The late nineties were a time of glitz and flash in hip-hop culture—shiny suits, sunglasses with hearts encrusted on the lenses—and Badu was the antithesis of that. She was beautiful, deep, and country as all get out. This time period represented the beginning of the shift of hip-hop music from New York and LA to the southern capitals of Atlanta and New Orleans and Houston. The Deep South was still seen as the backwoods and the music and experiences we had were not held up as valid. Our accents were too thick, our clothes not flashy enough, our food and ways reminders of the past that most of the black people in this country come from: cornfields and dusty back roads of packed red clay.
And if you look closely at Lemonade, you see a lot of territory that was covered by Erykah Badu twenty years ago: the head covering in the beginning of Lemonade a throwback to the towering wrap a young Badu became known for; the backwoods and Southern shanties could be taken right out of the video for “On & On.” The ankh necklace brazenly nestled in King Bey’s bosom during “Don’t Hurt Yourself” is the very same symbol that Badu popularized throughout her singing career. Lemonade is the little sister of Mama’s Gun, Erykah Badu’s second (and honestly, most potent) album. As the saying goes, there is nothing new under the sun. The gnawing jealousy of “Green Eyes” mirrors that of “Pray You Catch Me.” Both songs poignantly capture the melancholy feeling of knowing your partner has been cheating, or even worse, has moved on. Beyoncé’s “Six Inch Heels” rivals Badu’s “Booty” in its cockiness—in different ways, both songs show a woman exploring her sexuality and power and acknowledging that without apology. Perhaps what most striking in the similarities between Lemonade and Mama’s Gun is the way in while both albums feel boundary pushing and whole and real for their respective creators; we get the best, most honest parts of Badu and Bey with these works.
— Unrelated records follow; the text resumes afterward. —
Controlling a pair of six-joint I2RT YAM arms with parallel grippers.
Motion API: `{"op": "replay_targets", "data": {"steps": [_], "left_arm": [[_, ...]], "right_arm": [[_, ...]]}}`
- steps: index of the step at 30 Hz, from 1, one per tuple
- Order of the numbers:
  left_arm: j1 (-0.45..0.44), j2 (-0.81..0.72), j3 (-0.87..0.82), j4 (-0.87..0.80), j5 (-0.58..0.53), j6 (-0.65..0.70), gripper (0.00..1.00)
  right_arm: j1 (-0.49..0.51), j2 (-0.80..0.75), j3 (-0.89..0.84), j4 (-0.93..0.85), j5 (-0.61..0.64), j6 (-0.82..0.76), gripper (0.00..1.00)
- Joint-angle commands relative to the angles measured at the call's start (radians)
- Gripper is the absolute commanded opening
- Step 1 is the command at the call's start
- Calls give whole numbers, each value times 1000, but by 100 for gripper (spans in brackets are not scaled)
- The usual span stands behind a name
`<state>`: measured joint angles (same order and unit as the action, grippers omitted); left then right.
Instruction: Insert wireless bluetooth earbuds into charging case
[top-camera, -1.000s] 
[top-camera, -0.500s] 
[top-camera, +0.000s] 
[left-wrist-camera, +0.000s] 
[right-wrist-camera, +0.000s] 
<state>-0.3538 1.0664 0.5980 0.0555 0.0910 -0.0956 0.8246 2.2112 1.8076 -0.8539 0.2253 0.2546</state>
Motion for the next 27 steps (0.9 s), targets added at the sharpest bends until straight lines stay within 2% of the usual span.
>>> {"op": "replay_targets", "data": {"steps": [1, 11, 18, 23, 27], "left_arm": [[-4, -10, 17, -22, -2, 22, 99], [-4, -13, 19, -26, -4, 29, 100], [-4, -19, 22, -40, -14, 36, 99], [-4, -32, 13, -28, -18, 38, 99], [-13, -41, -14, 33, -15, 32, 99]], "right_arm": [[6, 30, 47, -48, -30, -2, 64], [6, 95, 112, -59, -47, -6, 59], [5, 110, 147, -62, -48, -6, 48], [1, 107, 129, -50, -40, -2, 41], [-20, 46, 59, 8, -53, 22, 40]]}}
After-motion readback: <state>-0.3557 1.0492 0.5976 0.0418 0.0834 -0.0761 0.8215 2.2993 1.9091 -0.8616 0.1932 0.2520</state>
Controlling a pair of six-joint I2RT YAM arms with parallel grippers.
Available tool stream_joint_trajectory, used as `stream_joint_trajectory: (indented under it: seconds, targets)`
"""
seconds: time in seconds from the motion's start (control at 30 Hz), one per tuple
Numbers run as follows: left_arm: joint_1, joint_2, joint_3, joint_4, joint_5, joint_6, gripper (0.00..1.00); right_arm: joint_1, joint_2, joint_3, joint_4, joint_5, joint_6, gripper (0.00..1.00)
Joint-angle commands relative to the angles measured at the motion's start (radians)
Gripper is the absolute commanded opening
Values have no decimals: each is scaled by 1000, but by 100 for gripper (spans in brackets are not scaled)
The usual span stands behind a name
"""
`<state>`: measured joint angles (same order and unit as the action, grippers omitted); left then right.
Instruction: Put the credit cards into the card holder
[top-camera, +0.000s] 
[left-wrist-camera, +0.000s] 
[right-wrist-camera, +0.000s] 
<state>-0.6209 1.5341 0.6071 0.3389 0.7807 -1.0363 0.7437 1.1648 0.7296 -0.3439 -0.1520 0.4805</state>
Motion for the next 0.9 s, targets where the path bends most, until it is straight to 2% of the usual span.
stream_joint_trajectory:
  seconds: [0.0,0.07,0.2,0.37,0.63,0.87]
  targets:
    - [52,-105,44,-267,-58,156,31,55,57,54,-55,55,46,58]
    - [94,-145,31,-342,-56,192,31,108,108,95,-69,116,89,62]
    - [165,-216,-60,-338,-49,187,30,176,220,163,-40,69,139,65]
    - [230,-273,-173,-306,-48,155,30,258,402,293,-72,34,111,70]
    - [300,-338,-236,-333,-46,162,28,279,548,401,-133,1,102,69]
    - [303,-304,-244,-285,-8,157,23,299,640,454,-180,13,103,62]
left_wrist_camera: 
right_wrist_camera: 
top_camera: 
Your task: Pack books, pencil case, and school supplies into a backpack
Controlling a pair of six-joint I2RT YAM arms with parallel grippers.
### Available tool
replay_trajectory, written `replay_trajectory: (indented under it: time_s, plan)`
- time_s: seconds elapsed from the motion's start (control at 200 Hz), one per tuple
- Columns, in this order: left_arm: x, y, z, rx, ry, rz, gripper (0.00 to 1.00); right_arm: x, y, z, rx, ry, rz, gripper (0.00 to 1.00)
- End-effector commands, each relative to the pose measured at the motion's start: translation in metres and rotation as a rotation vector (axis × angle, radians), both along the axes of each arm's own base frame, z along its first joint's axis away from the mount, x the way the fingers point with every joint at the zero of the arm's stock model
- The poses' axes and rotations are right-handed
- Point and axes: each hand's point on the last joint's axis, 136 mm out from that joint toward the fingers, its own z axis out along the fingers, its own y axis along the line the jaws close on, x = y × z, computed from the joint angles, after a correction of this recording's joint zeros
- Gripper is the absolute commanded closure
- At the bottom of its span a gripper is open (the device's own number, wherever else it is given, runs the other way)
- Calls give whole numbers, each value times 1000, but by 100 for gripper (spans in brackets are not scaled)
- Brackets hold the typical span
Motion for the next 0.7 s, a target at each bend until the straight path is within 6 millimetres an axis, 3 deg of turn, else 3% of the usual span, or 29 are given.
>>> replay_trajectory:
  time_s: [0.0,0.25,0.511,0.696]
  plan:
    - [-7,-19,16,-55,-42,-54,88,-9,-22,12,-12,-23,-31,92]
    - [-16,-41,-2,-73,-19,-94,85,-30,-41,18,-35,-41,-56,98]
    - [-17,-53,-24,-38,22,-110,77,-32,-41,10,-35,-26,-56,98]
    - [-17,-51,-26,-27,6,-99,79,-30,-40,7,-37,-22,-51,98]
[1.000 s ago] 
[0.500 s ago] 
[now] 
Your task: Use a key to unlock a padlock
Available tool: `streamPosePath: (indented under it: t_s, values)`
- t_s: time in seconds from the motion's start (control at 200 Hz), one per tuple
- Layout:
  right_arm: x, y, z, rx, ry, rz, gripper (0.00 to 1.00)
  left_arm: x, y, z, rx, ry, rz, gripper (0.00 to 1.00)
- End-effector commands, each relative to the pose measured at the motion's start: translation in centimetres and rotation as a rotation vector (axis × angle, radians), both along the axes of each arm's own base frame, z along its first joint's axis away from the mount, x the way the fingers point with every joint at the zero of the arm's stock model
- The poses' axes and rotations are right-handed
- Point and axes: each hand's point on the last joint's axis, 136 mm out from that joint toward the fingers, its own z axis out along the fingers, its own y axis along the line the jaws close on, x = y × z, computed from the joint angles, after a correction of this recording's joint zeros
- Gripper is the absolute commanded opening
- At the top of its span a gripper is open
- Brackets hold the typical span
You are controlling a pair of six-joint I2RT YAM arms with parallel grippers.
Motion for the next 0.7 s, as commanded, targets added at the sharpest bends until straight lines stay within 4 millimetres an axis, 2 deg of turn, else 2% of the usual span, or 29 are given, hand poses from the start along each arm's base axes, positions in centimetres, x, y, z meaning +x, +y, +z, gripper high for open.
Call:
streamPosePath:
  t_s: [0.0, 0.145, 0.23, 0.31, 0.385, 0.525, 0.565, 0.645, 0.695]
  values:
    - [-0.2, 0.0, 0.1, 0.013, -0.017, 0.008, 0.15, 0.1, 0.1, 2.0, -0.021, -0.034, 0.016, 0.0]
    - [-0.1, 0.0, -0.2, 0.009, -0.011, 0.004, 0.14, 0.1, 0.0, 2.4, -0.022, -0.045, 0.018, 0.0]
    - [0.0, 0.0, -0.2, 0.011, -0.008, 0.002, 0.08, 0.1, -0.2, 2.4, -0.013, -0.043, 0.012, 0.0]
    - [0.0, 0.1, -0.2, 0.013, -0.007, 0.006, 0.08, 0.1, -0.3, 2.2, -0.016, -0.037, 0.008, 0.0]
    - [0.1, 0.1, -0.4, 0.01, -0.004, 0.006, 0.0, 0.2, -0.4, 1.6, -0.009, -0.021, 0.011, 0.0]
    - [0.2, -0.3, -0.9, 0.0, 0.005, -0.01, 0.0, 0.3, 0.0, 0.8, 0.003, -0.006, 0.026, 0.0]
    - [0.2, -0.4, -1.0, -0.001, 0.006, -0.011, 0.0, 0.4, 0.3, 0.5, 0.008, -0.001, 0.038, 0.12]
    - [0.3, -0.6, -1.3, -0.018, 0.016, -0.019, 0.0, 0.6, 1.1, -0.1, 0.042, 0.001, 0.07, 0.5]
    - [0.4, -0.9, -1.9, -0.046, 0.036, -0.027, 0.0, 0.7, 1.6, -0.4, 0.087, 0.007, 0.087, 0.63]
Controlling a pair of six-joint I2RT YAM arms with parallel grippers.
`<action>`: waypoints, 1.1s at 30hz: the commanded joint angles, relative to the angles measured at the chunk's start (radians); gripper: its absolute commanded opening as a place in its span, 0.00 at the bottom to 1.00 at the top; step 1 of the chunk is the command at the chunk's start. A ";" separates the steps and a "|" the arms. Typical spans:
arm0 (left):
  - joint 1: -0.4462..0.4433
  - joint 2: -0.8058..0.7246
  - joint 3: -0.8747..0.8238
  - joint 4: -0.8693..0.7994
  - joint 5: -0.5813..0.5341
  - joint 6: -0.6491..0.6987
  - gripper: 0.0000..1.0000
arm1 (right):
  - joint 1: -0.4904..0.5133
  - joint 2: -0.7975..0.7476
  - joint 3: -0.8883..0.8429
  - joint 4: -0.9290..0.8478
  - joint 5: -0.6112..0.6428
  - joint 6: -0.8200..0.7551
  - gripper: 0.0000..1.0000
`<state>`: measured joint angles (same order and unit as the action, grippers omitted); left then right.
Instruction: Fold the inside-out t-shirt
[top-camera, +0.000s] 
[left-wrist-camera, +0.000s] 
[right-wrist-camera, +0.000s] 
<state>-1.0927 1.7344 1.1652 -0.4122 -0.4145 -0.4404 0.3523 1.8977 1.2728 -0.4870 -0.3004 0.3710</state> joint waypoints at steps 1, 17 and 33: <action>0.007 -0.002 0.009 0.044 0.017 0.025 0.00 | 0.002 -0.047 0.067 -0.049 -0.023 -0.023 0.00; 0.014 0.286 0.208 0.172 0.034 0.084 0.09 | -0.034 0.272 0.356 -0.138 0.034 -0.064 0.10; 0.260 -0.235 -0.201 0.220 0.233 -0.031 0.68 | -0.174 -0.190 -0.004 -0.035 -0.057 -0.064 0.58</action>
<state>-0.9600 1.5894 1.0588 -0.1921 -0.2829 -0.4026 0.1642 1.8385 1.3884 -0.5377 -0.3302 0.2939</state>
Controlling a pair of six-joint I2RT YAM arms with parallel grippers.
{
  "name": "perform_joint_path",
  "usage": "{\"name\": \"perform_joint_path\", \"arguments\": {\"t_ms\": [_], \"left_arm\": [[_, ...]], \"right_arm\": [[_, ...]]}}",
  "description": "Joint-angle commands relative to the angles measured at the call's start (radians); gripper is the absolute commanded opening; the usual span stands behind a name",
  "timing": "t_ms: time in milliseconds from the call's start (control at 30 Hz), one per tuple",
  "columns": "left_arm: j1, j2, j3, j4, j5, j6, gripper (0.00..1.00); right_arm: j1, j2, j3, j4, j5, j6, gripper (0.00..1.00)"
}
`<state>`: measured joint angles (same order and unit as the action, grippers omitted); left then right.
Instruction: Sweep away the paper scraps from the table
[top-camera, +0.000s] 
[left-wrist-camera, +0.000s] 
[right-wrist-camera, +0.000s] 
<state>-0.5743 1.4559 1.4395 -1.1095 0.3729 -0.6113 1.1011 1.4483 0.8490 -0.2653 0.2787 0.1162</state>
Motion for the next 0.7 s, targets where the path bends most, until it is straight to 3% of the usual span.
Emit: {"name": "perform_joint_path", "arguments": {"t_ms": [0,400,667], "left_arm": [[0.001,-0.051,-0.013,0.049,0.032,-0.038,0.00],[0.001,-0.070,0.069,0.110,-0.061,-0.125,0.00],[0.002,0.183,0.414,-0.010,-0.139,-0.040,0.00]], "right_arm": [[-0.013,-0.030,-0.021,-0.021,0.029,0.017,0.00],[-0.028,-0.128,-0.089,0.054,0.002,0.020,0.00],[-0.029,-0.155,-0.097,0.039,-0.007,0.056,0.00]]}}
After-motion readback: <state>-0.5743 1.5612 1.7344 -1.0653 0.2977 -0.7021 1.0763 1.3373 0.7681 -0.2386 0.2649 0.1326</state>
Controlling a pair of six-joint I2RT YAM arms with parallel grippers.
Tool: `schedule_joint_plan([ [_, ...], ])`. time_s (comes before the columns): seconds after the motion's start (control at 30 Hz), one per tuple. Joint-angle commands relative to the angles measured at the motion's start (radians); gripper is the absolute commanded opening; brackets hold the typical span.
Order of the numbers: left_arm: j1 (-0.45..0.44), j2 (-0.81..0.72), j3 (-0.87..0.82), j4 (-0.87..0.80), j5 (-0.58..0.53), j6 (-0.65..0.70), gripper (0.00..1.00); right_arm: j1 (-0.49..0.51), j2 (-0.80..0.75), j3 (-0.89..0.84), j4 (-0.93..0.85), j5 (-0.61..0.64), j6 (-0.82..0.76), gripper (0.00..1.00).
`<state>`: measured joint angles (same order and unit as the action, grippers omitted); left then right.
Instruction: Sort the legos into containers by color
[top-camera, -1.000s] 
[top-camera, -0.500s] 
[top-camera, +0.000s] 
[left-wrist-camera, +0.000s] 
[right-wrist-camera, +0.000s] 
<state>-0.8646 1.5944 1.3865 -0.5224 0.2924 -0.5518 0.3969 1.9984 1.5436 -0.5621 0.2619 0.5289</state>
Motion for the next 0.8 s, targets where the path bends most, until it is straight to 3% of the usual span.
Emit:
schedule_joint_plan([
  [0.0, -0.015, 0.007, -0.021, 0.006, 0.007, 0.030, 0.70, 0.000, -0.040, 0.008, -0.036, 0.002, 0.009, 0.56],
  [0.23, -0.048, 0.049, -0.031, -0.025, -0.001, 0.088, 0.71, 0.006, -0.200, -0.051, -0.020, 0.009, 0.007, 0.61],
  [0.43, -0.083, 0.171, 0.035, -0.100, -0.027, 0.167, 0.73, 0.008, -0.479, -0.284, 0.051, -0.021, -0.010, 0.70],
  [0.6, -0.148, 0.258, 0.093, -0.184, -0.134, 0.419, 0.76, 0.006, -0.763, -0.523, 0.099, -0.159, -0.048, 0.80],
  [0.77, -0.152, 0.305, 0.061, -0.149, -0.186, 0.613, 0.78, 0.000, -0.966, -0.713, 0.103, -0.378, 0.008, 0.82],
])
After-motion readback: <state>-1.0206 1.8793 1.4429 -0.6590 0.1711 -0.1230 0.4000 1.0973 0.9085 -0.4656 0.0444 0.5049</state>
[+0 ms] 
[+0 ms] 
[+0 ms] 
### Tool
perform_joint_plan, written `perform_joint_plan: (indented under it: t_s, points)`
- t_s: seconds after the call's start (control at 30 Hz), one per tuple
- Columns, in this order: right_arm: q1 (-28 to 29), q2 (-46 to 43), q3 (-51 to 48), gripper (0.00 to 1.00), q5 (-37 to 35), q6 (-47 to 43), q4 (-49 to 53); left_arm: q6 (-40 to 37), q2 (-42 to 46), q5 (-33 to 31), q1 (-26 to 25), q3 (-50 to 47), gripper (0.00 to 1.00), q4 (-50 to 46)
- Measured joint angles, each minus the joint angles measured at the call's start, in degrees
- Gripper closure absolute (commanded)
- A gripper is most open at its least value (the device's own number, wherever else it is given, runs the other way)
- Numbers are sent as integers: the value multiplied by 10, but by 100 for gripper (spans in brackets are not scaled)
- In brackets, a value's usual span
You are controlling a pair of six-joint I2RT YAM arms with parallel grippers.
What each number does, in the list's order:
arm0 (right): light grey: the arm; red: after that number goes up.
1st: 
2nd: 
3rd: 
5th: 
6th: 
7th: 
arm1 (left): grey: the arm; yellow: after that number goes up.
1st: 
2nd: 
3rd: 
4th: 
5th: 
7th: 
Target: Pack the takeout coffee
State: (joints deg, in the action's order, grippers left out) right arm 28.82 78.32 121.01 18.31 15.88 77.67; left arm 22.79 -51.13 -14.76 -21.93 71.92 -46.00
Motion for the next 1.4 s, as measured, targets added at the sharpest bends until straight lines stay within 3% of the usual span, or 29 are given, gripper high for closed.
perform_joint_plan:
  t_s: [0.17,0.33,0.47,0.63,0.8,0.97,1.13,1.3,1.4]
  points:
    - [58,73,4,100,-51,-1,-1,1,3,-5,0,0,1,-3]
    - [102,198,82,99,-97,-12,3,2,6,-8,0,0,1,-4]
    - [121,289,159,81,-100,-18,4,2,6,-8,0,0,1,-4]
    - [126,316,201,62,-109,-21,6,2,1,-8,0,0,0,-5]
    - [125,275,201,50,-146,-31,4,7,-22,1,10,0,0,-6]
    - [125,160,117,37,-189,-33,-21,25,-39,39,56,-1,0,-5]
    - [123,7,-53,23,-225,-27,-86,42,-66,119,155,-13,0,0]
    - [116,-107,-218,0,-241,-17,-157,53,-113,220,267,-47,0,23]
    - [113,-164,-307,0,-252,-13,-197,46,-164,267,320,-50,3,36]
To be sure, the center for blackness and womanhood has shifted, and all our faves, as they say, are problematic. For all of Badu’s perceived “wokeness,” she is still imperfect. Her hotep Twitter finger-wagging brings to light the disappointment of knowing too much about your favorite celebrities’ flawed logic. Still, I am still grateful for her musical contributions, for her ability to blaze the trail that Beyoncé has stomp-marched through in her Stuart Weitzmans and advanced with the release of Lemonade. Bey has taken to commenting, at least through song and visuals, on the plights of every day black folks. It’s taken awhile, but Beyoncé is now, at least outwardly, “deep” in a way that that only artists like Badu were before her. She doesn’t have to be a cookie-cutter girl group star anymore, nor an overly sanitized pop sensation—Bey’s past two albums are her efforts to shed the strictures and requirements for pop stardom in a way that acknowledges her roots. She is not stupid, but rather shrewd, savvy, and undeniably Southern.